Around four in the afternoon, the ants' scouts had still found no crossing. There was a stirring among the main army. Suddenly, an immense flood of ants, about a hundred yards in width, commenced pouring in a glimmering-black cataract down the far slope of the ditch. Thousands drowned instantly but the rest began using the bodies as bridges. Ellison immediately swung into action.

Men’s voices rang in the air.


“Sim, Ellison-lord?”

“Get to the dam! Open the floodgate a little more. We've got to get the water in the ditch moving faster! Look at them drown!”

“But they keep coming.” Simon Banks shouted back. “Even though the current carries many of them away, they're advancing!”

“We'll fix them … Incacha?”

“Yes, Ellison-lord?”

“The shovels and gasoline sprinklers. You passed them out to the men?”

“It has been done.”

“Then, get all hands up here in a hurry! This looks like the spot for action. Simon?”


“Are you beginning to see what I was talking about?”

“What do you mean?”

“About intelligence being more than a match for anything it tackles? The ants have no intelligence. If they had, they'd have attacked along the whole length of the ditch instead of a narrow front like this. They would have been across by now.” Ellison’s laugh was hard. “Too bad I'm not running their campaign for them.”

“You can joke about it like that with the ants halfway across the ditch?”

James Ellison did not answer. Instead, he roared at the workers. “Use your shovels now! Dump sand and clods of earth on them!”

The sounds of scared men’s conversations and dirt being moved echoed in the fetid air.

James Ellison pointed to one of the men. “You! The one with the gasoline sprinklers! Start pumping!”

Banks took in the horrific action. “Look at the ones on the far side of the ditch. Whole clumps of them are rolling into the water. The rest are using them for bridges!”

There was no smile on James Ellison’s face now. “They’re smarter than I thought. They're widening their front, too. Some of them are getting across. Grab a shovel. Let’s make them regret it.”

Screams from one of the workers made Jim Ellison fall to his knees and grab his ears.

“Ellison! What’s the matter with you?”

“I’m … I can’t … why is he screaming?”

Simon Banks helped his friend back to his feet. “Your worker is in trouble! The ants are on his shovel and his arms!”

James Ellison yelled at the top of his lungs. “Into the gasoline! Douse your yourself!”

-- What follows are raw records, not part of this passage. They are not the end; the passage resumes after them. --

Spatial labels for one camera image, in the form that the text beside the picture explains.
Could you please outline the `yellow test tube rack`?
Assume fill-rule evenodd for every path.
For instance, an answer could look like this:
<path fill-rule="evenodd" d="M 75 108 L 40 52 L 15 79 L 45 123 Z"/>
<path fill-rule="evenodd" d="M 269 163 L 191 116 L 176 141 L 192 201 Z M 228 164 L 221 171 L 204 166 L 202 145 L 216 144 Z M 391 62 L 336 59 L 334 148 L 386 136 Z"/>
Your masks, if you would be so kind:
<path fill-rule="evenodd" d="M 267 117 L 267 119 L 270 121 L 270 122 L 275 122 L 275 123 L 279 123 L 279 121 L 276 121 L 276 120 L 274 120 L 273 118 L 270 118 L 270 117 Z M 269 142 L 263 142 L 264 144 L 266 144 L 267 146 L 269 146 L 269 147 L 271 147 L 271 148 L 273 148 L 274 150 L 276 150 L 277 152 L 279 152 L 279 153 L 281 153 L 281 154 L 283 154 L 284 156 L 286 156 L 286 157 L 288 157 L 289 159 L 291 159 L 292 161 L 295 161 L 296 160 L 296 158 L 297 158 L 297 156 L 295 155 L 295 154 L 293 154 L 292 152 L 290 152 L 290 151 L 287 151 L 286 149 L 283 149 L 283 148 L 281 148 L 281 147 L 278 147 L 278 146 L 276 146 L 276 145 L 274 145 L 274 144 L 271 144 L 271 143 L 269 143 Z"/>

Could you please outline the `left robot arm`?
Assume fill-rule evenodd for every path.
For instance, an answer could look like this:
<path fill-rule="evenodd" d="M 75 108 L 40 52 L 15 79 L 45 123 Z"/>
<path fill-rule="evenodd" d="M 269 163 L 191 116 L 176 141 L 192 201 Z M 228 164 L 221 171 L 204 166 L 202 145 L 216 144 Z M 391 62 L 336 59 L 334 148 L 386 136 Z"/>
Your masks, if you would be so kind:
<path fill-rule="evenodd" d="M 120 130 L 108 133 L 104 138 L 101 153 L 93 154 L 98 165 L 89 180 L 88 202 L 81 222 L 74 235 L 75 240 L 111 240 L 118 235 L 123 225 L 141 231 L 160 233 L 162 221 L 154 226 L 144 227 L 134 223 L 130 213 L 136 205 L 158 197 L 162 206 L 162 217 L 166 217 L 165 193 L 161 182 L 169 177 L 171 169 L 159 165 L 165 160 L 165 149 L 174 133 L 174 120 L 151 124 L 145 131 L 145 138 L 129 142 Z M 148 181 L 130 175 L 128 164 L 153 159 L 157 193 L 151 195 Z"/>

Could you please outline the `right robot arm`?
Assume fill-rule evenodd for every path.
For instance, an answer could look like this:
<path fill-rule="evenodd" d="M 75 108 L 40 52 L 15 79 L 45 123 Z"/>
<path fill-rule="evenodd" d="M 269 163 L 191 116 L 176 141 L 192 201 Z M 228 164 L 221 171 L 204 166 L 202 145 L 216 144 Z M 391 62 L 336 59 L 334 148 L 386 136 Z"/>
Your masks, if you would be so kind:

The man threw his upper body into the strong-smelling liquid. The other men stopped in their tracks, watching with a fatal fascination as their fellow worker scraped the insects from his skin.

“Don't stop now, the rest of you! Club them! Club them!”

A old field worker yelled at Ellison. “We can't hold them back, Ellison-lord. We must run!”

James Ellison’s voice was a cold fury. “Don't stop now! The water's moving faster! Keep at them!”

“Your man’s got the floodgates open!”

“Yes! They can't hold their own against the current now. Look at them, Simon! The water's carrying them away! We've beat them! We've won!”

It was true. Ellison had won. At least, the opening round. The floodgates were left open to forestall any night crossing.

When dawn came, however, the dark blanket was still there, motionless across the ditch. It was then they noticed the feverish activity on the other side of the plantation. A grove of tamarind trees lined the far end of the ditch -- and every tree swarmed with the crawling insects. But instead of eating the leaves, they were merely gnawing through the stems, so that a thick green shower fell steadily to the ground.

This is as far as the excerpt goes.